* To do
Could you find each line of the data below that contains the word "green" and copy those lines?

(Saved data entries)
/---

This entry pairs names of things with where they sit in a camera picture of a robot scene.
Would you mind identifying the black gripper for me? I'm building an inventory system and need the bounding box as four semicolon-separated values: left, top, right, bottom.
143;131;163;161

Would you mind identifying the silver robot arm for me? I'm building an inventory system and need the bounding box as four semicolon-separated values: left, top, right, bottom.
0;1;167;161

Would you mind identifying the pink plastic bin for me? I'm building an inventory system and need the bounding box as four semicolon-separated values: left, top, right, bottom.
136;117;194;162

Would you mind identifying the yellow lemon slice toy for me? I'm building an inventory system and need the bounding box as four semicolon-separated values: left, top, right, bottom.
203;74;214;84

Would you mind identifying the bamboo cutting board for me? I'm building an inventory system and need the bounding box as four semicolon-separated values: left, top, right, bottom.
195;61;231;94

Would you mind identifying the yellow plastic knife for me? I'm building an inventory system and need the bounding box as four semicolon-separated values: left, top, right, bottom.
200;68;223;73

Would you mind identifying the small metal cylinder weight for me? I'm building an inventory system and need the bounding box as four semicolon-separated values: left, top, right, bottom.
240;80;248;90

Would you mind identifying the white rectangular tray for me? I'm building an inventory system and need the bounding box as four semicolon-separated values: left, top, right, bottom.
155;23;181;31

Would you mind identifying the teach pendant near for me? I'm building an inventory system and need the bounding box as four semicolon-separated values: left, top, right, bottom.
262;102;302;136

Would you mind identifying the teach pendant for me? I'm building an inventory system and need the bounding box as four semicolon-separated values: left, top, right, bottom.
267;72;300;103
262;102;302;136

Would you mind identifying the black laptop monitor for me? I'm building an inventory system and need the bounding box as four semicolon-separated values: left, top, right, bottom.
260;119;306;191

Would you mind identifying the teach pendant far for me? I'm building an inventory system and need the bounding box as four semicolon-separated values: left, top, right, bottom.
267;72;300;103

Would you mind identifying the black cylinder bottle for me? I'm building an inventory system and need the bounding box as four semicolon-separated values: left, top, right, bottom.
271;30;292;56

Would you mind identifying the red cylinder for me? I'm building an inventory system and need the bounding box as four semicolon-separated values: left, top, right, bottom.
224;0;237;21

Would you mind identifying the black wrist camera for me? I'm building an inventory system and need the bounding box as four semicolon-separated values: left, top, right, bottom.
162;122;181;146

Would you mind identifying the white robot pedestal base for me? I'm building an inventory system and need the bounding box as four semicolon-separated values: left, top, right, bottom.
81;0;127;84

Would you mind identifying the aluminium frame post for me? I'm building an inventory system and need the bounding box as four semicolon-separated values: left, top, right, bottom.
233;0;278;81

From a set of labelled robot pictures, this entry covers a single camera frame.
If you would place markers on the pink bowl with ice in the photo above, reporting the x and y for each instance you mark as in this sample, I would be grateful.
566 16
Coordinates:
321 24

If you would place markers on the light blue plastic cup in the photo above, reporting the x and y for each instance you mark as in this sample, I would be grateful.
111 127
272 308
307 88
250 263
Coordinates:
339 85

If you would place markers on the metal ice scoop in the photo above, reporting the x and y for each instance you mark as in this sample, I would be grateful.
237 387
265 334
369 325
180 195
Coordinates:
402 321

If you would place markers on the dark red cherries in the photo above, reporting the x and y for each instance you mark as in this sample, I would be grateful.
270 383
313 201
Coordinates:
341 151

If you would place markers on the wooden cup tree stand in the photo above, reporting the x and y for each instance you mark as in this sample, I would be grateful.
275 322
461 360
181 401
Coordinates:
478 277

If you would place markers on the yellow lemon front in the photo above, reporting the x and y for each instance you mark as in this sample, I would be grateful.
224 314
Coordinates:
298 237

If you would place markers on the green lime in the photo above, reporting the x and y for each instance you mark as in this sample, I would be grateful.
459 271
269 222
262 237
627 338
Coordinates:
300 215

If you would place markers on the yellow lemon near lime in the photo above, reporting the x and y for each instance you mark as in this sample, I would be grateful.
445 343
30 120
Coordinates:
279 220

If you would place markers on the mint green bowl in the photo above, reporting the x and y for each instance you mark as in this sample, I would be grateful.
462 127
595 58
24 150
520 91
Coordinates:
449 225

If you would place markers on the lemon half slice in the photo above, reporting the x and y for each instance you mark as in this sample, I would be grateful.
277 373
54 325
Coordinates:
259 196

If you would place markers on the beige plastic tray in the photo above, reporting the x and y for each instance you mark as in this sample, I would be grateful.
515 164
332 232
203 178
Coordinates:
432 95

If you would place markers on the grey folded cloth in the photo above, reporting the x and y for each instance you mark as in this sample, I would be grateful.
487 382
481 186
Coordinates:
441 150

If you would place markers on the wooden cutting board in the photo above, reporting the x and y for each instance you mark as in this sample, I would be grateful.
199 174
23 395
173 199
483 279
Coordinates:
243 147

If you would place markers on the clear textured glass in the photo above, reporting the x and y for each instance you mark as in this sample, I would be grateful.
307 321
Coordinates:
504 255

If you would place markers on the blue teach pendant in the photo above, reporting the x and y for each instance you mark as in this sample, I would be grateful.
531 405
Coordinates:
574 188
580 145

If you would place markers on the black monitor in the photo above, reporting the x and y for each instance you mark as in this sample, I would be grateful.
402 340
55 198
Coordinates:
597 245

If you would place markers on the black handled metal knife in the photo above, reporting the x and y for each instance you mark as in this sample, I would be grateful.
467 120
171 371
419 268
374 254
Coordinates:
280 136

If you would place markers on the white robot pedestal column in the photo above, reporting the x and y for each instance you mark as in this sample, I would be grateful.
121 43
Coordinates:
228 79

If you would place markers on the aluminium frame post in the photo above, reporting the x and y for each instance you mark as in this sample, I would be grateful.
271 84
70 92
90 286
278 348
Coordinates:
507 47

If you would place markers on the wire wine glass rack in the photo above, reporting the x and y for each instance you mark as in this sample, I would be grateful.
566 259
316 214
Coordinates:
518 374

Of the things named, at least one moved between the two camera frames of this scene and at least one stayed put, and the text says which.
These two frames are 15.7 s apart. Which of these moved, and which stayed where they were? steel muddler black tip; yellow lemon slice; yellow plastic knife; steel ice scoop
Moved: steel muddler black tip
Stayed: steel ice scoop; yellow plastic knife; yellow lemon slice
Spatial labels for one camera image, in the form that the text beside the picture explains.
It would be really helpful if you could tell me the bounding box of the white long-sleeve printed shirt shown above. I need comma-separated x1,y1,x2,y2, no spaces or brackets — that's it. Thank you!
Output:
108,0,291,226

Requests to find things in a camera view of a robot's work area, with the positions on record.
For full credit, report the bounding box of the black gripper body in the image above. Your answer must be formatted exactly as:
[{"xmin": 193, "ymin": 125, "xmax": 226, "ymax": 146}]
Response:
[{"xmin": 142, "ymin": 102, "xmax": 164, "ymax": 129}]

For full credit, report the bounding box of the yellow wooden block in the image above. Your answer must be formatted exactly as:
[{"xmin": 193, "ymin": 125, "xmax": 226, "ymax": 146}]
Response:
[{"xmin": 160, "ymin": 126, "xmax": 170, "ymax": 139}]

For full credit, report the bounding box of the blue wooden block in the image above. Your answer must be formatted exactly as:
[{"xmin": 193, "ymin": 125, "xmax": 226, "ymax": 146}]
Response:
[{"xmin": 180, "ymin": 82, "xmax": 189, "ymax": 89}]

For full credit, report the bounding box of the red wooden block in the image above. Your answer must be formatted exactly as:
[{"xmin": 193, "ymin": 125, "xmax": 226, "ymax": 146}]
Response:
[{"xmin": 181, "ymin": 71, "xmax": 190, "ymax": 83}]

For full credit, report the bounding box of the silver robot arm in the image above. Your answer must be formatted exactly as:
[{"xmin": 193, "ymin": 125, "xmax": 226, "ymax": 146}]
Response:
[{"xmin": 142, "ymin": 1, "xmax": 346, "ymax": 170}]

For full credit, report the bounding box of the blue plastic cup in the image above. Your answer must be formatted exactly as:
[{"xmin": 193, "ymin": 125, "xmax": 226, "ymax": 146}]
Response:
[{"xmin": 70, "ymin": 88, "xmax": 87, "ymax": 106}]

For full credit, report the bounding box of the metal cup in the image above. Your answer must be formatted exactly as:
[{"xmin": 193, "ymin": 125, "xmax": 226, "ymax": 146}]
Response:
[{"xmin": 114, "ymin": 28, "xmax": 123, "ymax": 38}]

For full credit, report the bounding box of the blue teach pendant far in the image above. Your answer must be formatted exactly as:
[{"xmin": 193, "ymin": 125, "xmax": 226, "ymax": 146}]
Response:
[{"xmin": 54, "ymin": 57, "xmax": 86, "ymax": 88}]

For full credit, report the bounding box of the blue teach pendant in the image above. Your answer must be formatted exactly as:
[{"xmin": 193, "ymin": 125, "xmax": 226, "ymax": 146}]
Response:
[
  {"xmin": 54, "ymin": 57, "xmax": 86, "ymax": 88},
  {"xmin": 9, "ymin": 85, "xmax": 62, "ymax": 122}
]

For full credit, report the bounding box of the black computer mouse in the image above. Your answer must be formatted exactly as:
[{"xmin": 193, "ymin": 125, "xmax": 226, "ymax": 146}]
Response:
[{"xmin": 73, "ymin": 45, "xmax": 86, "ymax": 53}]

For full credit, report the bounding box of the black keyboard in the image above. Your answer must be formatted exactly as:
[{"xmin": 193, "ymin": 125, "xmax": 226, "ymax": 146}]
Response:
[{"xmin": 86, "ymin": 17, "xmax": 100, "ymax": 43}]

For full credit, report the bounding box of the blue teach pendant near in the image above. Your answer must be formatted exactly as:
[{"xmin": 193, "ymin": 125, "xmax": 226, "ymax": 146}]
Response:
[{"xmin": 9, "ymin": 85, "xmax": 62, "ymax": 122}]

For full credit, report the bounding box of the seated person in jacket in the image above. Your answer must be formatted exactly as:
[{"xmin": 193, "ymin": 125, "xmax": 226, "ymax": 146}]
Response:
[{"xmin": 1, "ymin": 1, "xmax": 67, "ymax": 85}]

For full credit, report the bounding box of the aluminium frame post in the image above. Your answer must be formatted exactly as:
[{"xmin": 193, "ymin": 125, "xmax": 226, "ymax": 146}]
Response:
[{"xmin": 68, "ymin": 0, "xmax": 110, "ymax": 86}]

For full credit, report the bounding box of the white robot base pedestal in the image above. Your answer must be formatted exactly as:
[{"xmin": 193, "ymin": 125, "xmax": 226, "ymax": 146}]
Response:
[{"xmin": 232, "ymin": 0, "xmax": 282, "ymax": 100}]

\---

* Written solution
If you would place markers on the green lime in the photo above, reporting the x and y for each instance you mark as in this sample, I would be grateful.
If you would place markers on the mint green bowl in the photo above, reporting the x and y for each instance you mark as in this sample, I would be grateful.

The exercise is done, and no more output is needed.